Quick Answer: Negative keywords help advertisers better target their ads by blocking irrelevant searches so ads only show to high-intent buyers. This lowers cost per click, improves Quality Score, raises CTR, and protects ad budget from wasted spend. Research shows negative keywords help reduce wasted spend by roughly 25 percent, and most ecommerce brands recover meaningful budget within 30 days of cleaning their list.
If your CAC keeps climbing and your ROAS is flat, your campaigns are not broken. Your negative keyword list is.
We audit ad accounts for D2C brands every week. The pattern is the same: 6-month-old campaigns, zero negatives added, big chunks of budget burning on junk clicks. This guide fixes that today.

What Are Negative Keywords
Negative keywords are words or phrases you tell Google, Microsoft, or Amazon Ads NOT to show your ads for.
Think of them like a bouncer at your store. Regular keywords let buyers in. Negative keywords keep the wrong crowd out.
Example: You sell premium leather wallets. Someone searches “free wallet template.” Without a negative keyword, Google might show your ad. They click, bounce, and your money is gone. Add “free” and “template” as negative keywords, and that click never happens again.
According to Google’s official documentation, negative keywords work for Search and Shopping campaigns, and a maximum of 1,000 negative keywords can be applied at the account level.
How Negative Keywords Help Advertisers Better Target Their Ads
Here are 5 ways negative keywords improve targeting, with verified industry data:
- Higher click-through rate (CTR): Ads show only to interested users, so click rates rise
- Lower cost per click (CPC): Google rewards relevance with cheaper clicks. Each point increase in Quality Score reduces CPC by an average of 13 percent, according to Google’s internal data
- Better Quality Score: Moving from a lower to higher Quality Score can meaningfully cut costs. Industry data shows roughly 36 percent of all Google Ads keywords have a Quality Score of 5 or below, meaning over a third of advertiser spend carries a CPC penalty
- Higher conversion rate: You pay only for buyers, not browsers
- Stronger ROAS: Same budget, better return. The median ROAS across Google Ads dropped about 10 percent in 2025, with CPCs rising 12.88 percent, making negative keyword discipline more important than ever
This is why negative keywords are the highest-ROI lever in any PPC account. They cost nothing to add and protect spend every month.

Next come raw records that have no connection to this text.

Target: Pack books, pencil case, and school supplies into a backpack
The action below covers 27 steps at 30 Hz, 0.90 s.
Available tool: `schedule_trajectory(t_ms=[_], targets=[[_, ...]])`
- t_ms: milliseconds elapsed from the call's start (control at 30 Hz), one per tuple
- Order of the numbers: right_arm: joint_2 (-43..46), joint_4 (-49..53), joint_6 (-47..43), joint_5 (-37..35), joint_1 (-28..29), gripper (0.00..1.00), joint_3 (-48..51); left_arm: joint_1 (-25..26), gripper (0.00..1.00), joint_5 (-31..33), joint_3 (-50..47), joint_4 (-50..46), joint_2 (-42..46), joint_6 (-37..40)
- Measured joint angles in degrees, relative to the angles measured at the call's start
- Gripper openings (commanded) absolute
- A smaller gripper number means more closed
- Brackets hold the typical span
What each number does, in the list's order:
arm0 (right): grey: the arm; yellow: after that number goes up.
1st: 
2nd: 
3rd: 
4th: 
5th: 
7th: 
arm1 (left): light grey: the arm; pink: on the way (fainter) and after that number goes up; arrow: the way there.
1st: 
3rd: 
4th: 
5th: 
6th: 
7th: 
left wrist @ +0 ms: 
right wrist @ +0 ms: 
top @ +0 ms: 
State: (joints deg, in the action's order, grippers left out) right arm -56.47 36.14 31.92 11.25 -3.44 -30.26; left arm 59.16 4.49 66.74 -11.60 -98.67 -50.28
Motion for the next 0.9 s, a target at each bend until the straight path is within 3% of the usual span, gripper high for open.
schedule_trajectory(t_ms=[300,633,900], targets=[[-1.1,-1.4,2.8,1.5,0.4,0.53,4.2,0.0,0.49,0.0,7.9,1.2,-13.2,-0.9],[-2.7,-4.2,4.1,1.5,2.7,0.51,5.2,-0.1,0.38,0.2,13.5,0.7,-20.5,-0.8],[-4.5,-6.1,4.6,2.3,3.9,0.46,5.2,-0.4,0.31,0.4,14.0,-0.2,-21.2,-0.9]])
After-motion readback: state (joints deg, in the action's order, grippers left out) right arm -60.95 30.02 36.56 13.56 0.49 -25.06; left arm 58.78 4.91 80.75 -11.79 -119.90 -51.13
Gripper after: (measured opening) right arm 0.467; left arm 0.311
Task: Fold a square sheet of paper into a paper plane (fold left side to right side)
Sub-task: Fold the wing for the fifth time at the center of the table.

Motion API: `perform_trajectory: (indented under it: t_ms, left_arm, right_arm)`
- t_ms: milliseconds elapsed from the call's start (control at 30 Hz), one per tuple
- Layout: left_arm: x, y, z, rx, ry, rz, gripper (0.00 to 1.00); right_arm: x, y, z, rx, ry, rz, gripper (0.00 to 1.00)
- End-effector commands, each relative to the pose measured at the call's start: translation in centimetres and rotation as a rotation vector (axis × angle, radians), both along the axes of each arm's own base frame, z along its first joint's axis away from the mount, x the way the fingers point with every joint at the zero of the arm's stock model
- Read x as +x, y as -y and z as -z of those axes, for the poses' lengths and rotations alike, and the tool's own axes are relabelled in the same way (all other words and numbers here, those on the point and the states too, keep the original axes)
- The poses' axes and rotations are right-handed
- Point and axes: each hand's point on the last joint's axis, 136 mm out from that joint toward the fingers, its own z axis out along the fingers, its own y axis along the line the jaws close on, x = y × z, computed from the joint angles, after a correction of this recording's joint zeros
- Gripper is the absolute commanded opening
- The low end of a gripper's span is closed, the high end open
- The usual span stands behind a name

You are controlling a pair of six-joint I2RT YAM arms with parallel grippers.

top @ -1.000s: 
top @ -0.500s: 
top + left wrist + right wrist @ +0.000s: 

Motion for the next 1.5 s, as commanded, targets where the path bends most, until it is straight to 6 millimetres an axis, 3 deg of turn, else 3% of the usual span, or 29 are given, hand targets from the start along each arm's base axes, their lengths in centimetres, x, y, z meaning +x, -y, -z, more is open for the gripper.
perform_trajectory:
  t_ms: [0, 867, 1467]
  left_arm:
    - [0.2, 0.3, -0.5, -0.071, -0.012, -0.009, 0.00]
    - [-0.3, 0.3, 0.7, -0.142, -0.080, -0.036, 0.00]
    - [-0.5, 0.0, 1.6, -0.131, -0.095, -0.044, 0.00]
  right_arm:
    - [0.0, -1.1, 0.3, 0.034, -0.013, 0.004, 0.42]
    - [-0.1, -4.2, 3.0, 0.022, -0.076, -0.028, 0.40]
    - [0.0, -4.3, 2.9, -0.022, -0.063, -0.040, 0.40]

Why Most Ecommerce Brands Skip This (And Lose Money)
The 2026 cost climate is brutal. The average CTR across all industries on Google search ads sits at 6.66 percent in 2026, average CPC is $2.69 for search, and cost per click rose for 87 percent of industries over the past 12 months.
That means every wasted click costs more in 2026 than it did last year.
From auditing dozens of ecommerce accounts doing ₹50L to ₹5Cr per month, the pattern looks like this:
- Most brands rarely review their Search Terms Report
- Many campaigns run with zero negative keywords for months
- Agencies set up campaigns but skip weekly optimization
- Founders blame “the algorithm” when the real issue is bad targeting
A D2C skincare brand we onboarded was spending ₹4.2L per month on Google Ads. After cleaning their negative keyword list in week one, their CAC dropped meaningfully in the first month. Same products. Same creatives. Just smarter exclusions.
The 7 Types of Negative Keywords Every Ecommerce Brand Needs
This is the exact list our team applies to every new client account on day one.
1. Free and Cheap Modifiers
Block: free, cheap, DIY, template, sample, download, freebie, no cost
People searching for free stuff rarely buy. This category alone usually saves a chunk of ad spend.
2. Job and Career Searches
Block: jobs, salary, career, internship, hiring, resume, vacancy, recruitment
If you sell “marketing software,” you’ll get clicks from people searching “marketing jobs near me.”
3. Informational Searches (No Buying Intent)
Block: how to make, recipe, homemade, tutorial, guide, what is, definition, meaning, history of
These are research searches. Save them for SEO blogs, not paid ads.
4. Wrong Product Type
Examples:
- Selling running shoes? Block: kids, baby, slippers, formal, used, fake
- Selling premium tea? Block: bag, free, recipe, plant, leaf supplier
5. Competitor Brand Names (Conditional)
If you sell a generic version, block competitor names. If you bid against them directly, keep them and use comparison landing pages.
6. Used, Refurbished, and Discount Hunters
Block: used, second hand, refurbished, broken, repair, return, coupon, promo code (unless you actively run codes)
7. Geographic Exclusions
If you only ship to India, block: USA, UK, Canada, plus country names you don’t serve.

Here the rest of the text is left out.